I very rarely have to illustrate ideas I don’t believe in. I tend to work for publications where the viewpoint being expressed is similar to mine. One of my favorite recent pieces was for the Pittsburgh City Paper for a feature about how awful the Pittsburgh Pirates are. The Art Director’s idea was to depict the funeral of the Pirate Parrot (their mascot)…
7. Who is your target audience? What do you do to market to them specifically?
Concerning my illustration work, I mostly market myself to editorial clients, although I’ve illustrated a few books now and am interested in further pursuing that genre. Concerning my personal work, I honestly don’t consider a target audience. I simply draw the things/people that interest me, and if I happen to share common interests with someone, great. If not…oh well!
8. How do you market yourself?
I try to do a few promotional mailings per year that usually consist of 1000 or so postcards that are sent to editorial art directors, design firms, book publishers, etc.
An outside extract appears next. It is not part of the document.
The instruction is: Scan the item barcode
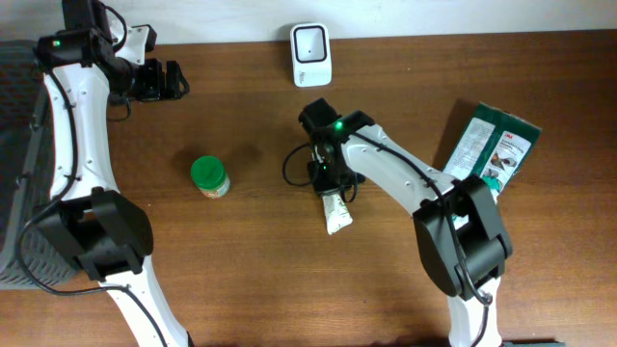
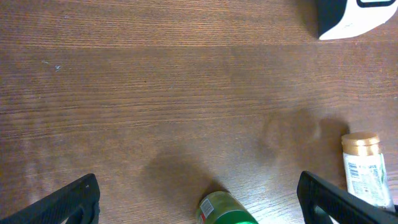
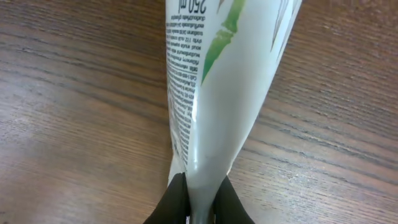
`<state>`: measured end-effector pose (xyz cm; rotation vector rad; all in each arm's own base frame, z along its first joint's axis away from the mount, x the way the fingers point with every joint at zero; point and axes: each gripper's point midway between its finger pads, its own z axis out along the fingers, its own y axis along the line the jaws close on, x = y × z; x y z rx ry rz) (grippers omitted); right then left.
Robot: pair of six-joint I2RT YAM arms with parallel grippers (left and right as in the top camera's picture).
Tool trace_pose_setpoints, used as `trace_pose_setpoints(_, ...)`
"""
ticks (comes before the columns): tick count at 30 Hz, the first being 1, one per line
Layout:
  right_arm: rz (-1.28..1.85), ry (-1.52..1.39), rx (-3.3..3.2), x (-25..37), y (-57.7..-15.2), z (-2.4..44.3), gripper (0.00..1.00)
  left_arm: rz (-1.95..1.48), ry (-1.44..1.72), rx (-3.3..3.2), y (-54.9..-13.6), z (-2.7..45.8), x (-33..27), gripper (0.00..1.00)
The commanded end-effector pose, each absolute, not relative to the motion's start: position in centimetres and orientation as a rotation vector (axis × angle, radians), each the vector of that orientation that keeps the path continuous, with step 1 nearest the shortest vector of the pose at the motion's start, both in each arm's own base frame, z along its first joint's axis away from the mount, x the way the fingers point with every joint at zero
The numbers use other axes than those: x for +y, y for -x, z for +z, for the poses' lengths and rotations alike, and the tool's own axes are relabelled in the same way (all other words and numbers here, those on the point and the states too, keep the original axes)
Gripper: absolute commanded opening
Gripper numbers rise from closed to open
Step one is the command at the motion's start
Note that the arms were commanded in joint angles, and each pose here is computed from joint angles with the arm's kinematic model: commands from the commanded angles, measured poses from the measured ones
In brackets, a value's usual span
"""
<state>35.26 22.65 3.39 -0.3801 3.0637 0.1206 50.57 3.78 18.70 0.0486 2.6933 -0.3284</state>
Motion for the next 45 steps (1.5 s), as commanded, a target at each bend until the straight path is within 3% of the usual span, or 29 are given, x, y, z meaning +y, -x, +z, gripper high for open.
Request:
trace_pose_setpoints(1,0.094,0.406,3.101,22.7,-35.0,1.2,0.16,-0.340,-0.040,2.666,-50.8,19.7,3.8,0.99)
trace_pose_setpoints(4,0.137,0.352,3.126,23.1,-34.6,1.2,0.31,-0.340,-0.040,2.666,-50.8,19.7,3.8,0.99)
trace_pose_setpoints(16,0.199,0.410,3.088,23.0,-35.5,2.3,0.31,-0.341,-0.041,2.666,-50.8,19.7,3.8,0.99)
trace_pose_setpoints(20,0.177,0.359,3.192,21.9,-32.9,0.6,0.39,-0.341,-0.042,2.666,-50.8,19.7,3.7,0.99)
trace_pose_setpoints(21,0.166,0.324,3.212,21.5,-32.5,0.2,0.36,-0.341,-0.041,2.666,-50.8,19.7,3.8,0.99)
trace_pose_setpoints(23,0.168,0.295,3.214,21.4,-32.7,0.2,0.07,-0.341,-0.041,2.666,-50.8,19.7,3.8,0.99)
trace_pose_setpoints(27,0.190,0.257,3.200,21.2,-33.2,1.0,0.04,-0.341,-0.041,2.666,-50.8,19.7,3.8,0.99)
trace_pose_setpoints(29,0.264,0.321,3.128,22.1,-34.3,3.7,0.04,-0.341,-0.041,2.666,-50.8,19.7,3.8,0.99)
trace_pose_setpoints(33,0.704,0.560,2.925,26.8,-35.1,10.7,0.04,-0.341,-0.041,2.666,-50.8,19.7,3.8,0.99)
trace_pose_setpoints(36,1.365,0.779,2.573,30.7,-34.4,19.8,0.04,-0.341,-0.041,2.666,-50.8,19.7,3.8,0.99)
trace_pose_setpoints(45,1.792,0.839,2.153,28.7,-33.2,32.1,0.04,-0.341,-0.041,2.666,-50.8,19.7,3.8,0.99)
I also try to utilize any free form of self-promotion, particularly online. Sites like Flickr, Myspace, and Facebook can be valuable tools to help you network with other designers and illustrators. I also make sure to always keep my website updated, and occasionally I’ll send out bulk emails. Although, I try to limit emailing to only important occasions…like if I finished work on a book or something.
Also, I made many valuable contacts through my art school. A lot of my former classmates and professors are working as designers or art directors, and I’ve been lucky enough to work with several of them.
9. Do you participate in Galleries and Shows?
I’m actually participating in a group show later this year that explores the idea of communicating in the 21st century, and how advancements like texting and online social networking have affected the way we talk to one another. It should be a lot of fun. Nevertheless, aside from the occasional group show, I don’t show work too often. My work has so many digital elements, and I usually draw on quite a small scale; therefore, my original pen & ink work doesn’t often look great hanging on a gallery wall. That’s why I find that showing high-quality digital prints is probably the best way for me to get my work out there.
10. What do you do when you are not making art?
I have a number of hobbies/activities. I’m a pretty big movie freak, so I’m constantly watching whatever obscure indie or foreign film I can get my hands on. I also love finding new music and making mix CD’s for my friends. I like playing my guitar, albeit poorly, and bowling, also poorly. I also try to stay active by running or riding my bicycle every day. Now that summer’s upon us, I find myself camping and hiking a lot more as well.
11. Do you belong to any artist networks?
Admittedly, I could stand to network a bit more than I do. I’ve never joined the Society of Illustrators or the Graphic Artists Guild, and I’ve had mixed feelings about them for quite some time (i.e. whether the benefits of membership are actually worth the dues). I am however, trying to get more involved in the local art scene here in Pittsburgh. Even if it’s as simple as attending more gallery openings, I think it’s really important to be in touch with what kind of artwork is being created around you.
12. What are your favorite pieces/artists on Imagekind?
I’ve always been a big fan of Christoph Niemann‘s. His concepts are always so simple yet so damn clever and funny!